• What you are asked to do
Note every line in the entries that contains the string "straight", and copy it.

• Data extract

↓↓↓

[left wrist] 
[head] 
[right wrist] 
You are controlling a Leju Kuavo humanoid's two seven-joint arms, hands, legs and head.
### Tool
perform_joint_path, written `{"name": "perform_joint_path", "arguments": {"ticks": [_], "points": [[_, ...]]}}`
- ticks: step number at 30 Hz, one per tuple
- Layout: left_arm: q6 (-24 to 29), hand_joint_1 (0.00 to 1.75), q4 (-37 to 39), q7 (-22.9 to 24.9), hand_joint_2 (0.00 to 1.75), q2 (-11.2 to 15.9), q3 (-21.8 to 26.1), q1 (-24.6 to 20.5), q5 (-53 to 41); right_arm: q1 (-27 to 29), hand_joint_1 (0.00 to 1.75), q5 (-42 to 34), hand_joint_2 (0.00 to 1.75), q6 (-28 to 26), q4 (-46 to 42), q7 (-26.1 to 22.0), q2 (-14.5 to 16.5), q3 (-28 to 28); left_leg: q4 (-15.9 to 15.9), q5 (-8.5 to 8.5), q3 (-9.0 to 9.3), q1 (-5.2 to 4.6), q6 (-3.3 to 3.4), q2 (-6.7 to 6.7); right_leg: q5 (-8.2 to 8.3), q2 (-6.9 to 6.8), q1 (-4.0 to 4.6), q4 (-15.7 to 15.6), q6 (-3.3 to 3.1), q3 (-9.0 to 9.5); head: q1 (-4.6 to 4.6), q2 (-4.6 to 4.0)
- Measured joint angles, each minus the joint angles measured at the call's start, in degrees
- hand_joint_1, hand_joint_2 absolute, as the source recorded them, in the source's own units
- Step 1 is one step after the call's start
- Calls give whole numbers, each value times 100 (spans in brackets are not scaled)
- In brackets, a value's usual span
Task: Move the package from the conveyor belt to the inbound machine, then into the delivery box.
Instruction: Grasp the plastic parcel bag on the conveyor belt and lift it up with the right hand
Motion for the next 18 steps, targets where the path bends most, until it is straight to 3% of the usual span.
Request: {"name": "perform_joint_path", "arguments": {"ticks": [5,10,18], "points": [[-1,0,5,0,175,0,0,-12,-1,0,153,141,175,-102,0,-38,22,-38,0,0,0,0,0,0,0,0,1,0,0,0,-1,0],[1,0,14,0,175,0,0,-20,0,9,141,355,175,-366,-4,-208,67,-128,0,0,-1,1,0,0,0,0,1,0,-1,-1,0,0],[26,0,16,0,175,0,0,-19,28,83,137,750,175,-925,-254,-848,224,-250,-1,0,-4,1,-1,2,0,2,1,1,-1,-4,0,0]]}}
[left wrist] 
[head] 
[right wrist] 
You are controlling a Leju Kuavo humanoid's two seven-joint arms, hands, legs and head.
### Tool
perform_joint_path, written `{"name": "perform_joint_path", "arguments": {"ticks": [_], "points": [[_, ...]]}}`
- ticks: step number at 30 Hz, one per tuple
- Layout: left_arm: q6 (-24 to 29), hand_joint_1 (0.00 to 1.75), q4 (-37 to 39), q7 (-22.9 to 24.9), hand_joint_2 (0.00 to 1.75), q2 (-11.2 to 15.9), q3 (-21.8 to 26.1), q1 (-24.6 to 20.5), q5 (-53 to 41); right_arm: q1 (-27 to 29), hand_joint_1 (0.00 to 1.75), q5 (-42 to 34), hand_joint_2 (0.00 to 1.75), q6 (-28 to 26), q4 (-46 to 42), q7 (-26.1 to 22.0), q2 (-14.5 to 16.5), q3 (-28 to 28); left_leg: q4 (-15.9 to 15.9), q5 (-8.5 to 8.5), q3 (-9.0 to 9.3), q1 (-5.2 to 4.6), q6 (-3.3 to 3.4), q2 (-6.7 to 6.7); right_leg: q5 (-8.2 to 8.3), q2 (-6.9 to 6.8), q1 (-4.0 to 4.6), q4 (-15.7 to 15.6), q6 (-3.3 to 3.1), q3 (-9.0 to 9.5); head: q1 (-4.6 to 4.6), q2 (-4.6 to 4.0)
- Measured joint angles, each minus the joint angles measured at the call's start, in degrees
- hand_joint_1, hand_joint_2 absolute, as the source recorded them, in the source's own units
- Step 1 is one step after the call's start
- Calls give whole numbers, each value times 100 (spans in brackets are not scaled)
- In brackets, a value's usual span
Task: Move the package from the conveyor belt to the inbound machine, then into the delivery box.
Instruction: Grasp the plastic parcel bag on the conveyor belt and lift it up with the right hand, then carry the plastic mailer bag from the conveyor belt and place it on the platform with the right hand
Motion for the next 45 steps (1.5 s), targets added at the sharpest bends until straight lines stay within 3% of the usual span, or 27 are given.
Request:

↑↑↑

• Task answer
Motion for the next 18 steps, targets where the path bends most, until it is straight to 3% of the usual span.
Motion for the next 45 steps (1.5 s), targets added at the sharpest bends until straight lines stay within 3% of the usual span, or 27 are given.

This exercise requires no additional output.